Although NVIDIA currently holds a dominant position in AI training, the company is formulating a strategy that has the potential to reshape the industry landscape. This is in response to the escalating demand for real - time inference. According to industry expert AGF, NVIDIA has plans to integrate Groq's LPU (Language Processing Unit) units into its Feynman architecture GPUs. These GPUs are slated for launch in 2028 and are expected to bring about a substantial improvement in AI inference performance.
This strategic move by NVIDIA might take a cue from AMD's X3D CPU stacking design. NVIDIA intends to leverage TSMC's SoIC (System on Integrated Chips) hybrid bonding technology. With this technology, it will stack independent LPU chips, which are equipped with large - capacity SRAM (Static Random - Access Memory) arrays, onto the main compute chip of the Feynman architecture. The Feynman main compute chip will be manufactured using the 1.6nm A16 process and will integrate tensor units along with control logic.

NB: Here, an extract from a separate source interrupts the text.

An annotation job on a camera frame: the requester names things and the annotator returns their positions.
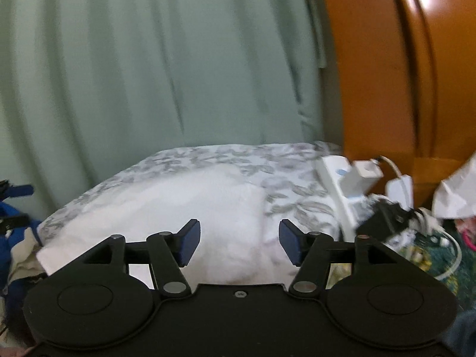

The primary objective of this initiative is to tackle the bottlenecks in SRAM process scaling and the inefficient use of high - end silicon resources. By establishing vertical interconnects, it aims to achieve low - latency decoding responses. However, this approach is not without its challenges. Thermal management, potential execution conflicts, and software adaptation are some of the hurdles that need to be overcome.
If NVIDIA can successfully implement this strategy, it could transform from a traditional GPU supplier into a provider of hybrid inference/training hardware platforms. This would not only exert new pressure on competitors such as Google's TPU (Tensor Processing Unit) and AMD's MI series but also drive innovation in the field of heterogeneous collaborative computing.